I clicked "like" on this out of respect for Patrick and the thought he provokes, not because I always "like" what he says (and I am a founding member of his "Postliberal Order").

Patrick's critique of liberalism here builds on a caricature. Liberal philosophy, at its best, has never claimed that human beings are isolated atoms. Rather, it starts from the moral intuition that individuals matter—not in abstraction, but in the concrete dignity of persons situated in relationships. The notion of rights is not a denial of obligation but a framework for negotiating it fairly. Liberal thinkers from Mill to Berlin have acknowledged that autonomy is shaped, constrained, and enabled by social life.
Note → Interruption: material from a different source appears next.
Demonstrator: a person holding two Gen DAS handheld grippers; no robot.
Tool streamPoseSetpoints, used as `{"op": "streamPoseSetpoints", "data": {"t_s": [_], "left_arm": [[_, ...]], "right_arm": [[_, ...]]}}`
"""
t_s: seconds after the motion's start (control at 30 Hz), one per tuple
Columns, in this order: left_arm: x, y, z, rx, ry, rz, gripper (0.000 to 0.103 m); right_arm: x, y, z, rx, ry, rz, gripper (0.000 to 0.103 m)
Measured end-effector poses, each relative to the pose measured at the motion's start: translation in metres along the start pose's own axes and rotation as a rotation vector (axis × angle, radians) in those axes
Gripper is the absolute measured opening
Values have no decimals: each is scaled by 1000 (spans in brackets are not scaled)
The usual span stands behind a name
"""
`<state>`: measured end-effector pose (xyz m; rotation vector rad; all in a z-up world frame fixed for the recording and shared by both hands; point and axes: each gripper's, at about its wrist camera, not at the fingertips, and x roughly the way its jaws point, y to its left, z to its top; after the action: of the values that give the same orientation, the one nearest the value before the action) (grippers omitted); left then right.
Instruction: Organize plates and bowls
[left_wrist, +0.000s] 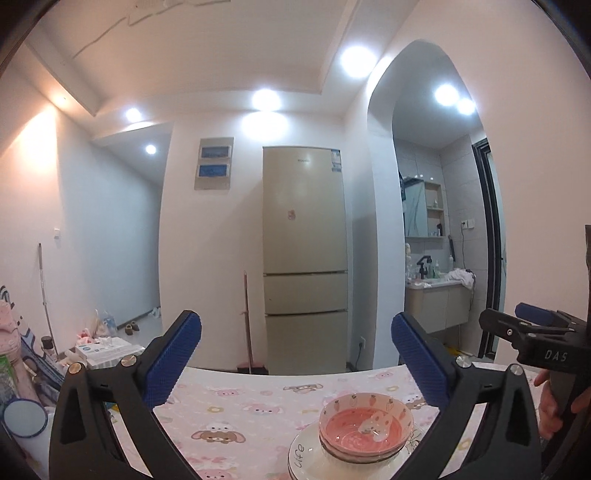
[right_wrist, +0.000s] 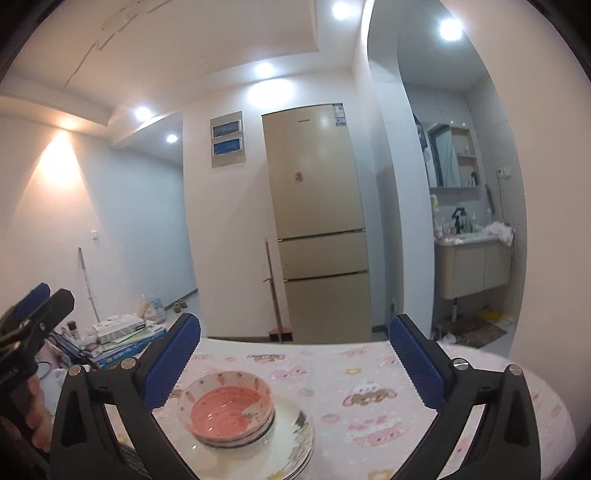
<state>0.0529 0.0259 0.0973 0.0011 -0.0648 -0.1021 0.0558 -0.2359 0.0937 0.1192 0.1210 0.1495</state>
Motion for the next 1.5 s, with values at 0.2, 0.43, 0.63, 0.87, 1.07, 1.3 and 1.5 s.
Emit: {"op": "streamPoseSetpoints", "data": {"t_s": [0.2,0.43,0.63,0.87,1.07,1.3,1.5], "left_arm": [[-14,-14,-24,72,-21,6,103],[-15,-13,-52,82,-10,33,103],[-13,-10,-75,70,41,22,103],[-9,-4,-88,20,104,1,103],[-15,-1,-88,7,85,8,103],[-13,1,-89,0,86,0,103],[-11,0,-90,7,105,-3,103]], "right_arm": [[6,11,-30,-77,20,-6,103],[5,12,-55,-80,15,-20,103],[8,16,-70,-104,2,-36,103],[12,11,-89,-70,44,-34,103],[13,12,-92,-79,44,-46,103],[8,16,-92,-103,29,-56,103],[7,15,-91,-101,24,-58,103]]}}
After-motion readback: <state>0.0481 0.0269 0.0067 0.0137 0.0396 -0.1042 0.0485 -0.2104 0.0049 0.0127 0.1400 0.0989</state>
To suggest that liberalism aims to “liberate” humans from natural obligations misreads the tradition. Liberalism does not dissolve community; it insists that affiliation must not be coerced. Voluntary bonds are not weaker for being chosen. That the liberal state sometimes steps in where traditional forms of support have eroded is not evidence of contradiction, but of adaptation to changing circumstances—some emancipatory, some painful.

Yes, there is a paradox in modern freedom. But paradox is not failure. It is the price of a system that seeks to balance autonomy with mutual dependence, liberty with solidarity—never perfectly, but often more humanely than the systems that promise wholeness by force.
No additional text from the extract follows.